Tuesday, December 06, 2005

Chapter 3

It had been two weeks since he last saw Neeta. It was a nice balmy October evening in Delhi. Raj loved the month of October. In North India, this is the month when weather starts getting pleasant after the humid monsoon months. Delhiites get a distinct bounce in their step as winter approaches. This is also the beginning of the preparations for the major festivals and the marriage season that follows. Bazaars start putting up decorations and shops start spilling out onto the pavements with their makeshift stands. Indians love to dress-up when they go out, but around this time, they seem to put in extra effort even in the clothes they wore.

Raj and his friends used to walk around their neighborhood bazaars. Indian cities didn’t really have too many pubs or arcades, so the bazaars used to be the regular hang-outs of single men and women. Boys would walk around bazaars flirting with any girl who wasn’t with a chaperone. Most often it was harmless fun, but Delhi being Delhi, there were always the puppys and the jats who went overboard. Puppy was the name given to the nouveau-rich North Indians who were known for their lack of etiquette and aggressive behavior. Jat was a catch-all phrase given by Delhiites to the country bumpkins who came to Delhi and indulged in crude and often-violent acts. This was unfortunate, as Jats were also a hardworking and enterprising community who lived and worked in farms and townships all around Delhi.

There was another reason Raj loved October. This was the month when Diwali Melas started around Delhi. Diwali Melas are seasonal carnivals that are organized every year before Diwali, which is a major Hindu festival. These are elaborate and drawn-out affairs. Every neighborhood worth its salt has its own mela. The success of each mela is judged by the number of people who attend it, which is actually predicated on how many pretty girls come un-chaperoned to each event. The mela organizers knew this and tried to attract this crowd by inviting college-bands to play at these events, and by promoting these events in schools and colleges. There was another factor that decided the success of these melas…the status of the neighborhoods organizing them. After all, if an event was organized in a rich neighborhood, it would have the best band, better security, which would attract the more liberal rich girls, which attracted a bigger crowd. This was Delhi…everything revolved around girls.

It was just after 6:00PM on a Friday and Raj had just gotten ready to go out to the first mela of the season. He was sitting in the living room, the TV blaring in the background, munching on peanuts as he impatiently waited for Rishi to come pick him up. He was about to call Rishi for the hundredth time when something in the TV caught his eye. A breathless reporter was standing in front of a familiar building as police lights flashed blindly in the background. Raj’s heart plummeted as he recognized the building…it was Lady Sri Ram College…Neeta’s college.

Over the last few years, India had been grappling with a violent insurgency in Kashmir. Recently, this had spilled into other parts of India as well. Apparently, terrorizing and killing innocent people was an acceptable form of political and social discontent. Delhiites were used to it. Over the last decade they had faced violence from the separatists in Punjab, which had just recently begun to simmer down.

Daily acts of random violence have a way of se-sensitizing people. People hear about a bomb blast and immediately check to see if their family and friends are okay. Once reassured, they go back to their daily business with an almost callous disregard to those who have suffered. It is an insidious de-humanizing virus that spreads quickly and quietly within societies faced with violence.

There had been a bomb blast on a college bus right outside Neeta’s college. According to news reports at least a dozen students had been killed. A dozen fathers had lost their daughters, a dozen dreams had been shattered, but Raj could only think about Neeta.

“Hello!?!”, a weak voice answered the phone.
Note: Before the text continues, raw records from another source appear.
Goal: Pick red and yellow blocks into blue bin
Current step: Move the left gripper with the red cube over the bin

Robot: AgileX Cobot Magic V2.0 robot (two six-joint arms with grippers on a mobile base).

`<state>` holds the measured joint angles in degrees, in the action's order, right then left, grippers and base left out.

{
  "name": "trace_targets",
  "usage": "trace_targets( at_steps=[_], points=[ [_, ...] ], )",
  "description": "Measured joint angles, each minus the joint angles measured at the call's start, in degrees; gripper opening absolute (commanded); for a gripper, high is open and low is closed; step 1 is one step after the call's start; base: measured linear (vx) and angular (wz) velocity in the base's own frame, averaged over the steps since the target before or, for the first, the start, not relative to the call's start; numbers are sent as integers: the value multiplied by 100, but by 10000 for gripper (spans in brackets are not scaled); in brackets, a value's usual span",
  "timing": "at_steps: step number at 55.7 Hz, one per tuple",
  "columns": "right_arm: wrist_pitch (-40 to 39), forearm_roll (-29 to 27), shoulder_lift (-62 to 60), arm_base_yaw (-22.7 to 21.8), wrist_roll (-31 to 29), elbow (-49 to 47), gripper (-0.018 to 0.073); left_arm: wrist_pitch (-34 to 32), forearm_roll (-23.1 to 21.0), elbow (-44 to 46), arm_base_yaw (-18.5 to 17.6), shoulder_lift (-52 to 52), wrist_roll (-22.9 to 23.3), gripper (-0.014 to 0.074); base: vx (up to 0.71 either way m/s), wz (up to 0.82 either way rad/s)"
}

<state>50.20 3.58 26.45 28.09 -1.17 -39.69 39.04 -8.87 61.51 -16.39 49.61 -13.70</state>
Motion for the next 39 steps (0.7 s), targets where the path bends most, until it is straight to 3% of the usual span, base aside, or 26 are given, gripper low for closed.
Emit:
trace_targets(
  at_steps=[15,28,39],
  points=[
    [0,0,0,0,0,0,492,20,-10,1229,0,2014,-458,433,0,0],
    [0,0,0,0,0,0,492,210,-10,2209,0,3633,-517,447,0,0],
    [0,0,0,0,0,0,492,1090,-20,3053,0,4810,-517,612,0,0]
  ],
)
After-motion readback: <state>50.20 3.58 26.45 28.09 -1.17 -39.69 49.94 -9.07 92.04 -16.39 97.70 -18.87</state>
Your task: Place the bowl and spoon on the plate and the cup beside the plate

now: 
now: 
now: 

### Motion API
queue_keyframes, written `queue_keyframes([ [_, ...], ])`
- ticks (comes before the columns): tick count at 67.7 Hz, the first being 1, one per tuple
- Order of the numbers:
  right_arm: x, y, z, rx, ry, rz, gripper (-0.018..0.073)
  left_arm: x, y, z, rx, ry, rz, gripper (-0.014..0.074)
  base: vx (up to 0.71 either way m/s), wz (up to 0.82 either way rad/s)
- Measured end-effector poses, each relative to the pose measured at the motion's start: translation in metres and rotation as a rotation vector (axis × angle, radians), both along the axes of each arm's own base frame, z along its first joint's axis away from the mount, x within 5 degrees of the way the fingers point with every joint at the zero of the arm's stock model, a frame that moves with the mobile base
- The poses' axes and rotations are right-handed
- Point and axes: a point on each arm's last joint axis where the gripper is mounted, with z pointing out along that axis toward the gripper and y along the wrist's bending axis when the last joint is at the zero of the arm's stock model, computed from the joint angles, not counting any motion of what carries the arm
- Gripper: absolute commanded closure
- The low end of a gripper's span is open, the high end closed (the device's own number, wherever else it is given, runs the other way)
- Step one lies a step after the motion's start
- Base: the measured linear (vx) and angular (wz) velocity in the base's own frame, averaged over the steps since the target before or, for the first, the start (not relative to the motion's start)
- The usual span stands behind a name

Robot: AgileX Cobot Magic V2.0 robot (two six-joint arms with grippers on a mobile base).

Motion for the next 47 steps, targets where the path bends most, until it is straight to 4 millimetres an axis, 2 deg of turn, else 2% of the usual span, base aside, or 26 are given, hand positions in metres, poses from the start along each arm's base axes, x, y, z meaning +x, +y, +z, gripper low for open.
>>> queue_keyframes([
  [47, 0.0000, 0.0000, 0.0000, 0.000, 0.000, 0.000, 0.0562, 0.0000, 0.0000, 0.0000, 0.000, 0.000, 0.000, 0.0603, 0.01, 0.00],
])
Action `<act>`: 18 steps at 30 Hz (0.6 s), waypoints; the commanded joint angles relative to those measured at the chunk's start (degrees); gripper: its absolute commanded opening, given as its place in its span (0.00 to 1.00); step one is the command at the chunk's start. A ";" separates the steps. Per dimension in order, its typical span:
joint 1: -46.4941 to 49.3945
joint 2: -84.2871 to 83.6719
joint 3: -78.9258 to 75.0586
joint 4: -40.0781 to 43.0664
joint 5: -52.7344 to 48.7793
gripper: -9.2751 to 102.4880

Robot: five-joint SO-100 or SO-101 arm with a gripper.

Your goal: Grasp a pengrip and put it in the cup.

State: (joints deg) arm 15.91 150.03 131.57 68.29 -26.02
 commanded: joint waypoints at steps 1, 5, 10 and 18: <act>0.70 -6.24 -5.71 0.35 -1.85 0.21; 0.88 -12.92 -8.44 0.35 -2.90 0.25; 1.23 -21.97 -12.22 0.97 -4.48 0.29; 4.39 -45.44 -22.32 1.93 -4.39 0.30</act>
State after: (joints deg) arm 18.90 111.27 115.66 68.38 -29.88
“Neeta…I was so worried…just saw the news and wanted to see if you were okay.” Said Raj, relieved to hear her voice. “Are you all right?” Asked Raj, fighting back his tears.

“Yeah…I heard the blast, but I was in my room.” Replied Neeta.”My guardian’s daughter was on the bus…she didn’t make it.” She was sobbing now.

“Where are you? I am coming over.” All Raj wanted to do was to see her and make sure there was not a drop of blood on her body.

“I’m in my hostel. I’ll wait for you at the main entrance…” Just as Neeta finished her sentence, Rishi walked into the house. Raj grabbed his arm and rushed him into the car. “Lady Sri Ram…lets go…Neeta’s waiting.”

As Rishi and Raj pulled into the hostel they saw Neeta standing at the entrance. She was in jeans and a simple white shirt. She had her arms around her as if she was trying to hold herself up. The whole campus was in chaos. Parents and friends were running around trying to find their loved ones, there was the acrid smell of explosives in the air, and police was all over the place cordoning off areas and looking for clues.

“Neeta” whispered Raj as he jumped out of the car.

“Raj, thank god you are here.” Cried Neeta as she rushed into his arms.
Life is strange. No amount of planning will prevent it from taking its course. A single bomb blast took a dozen lives, and altered several more. In one instant, two souls, who had decided to save each other pain, signed-up for a lot more.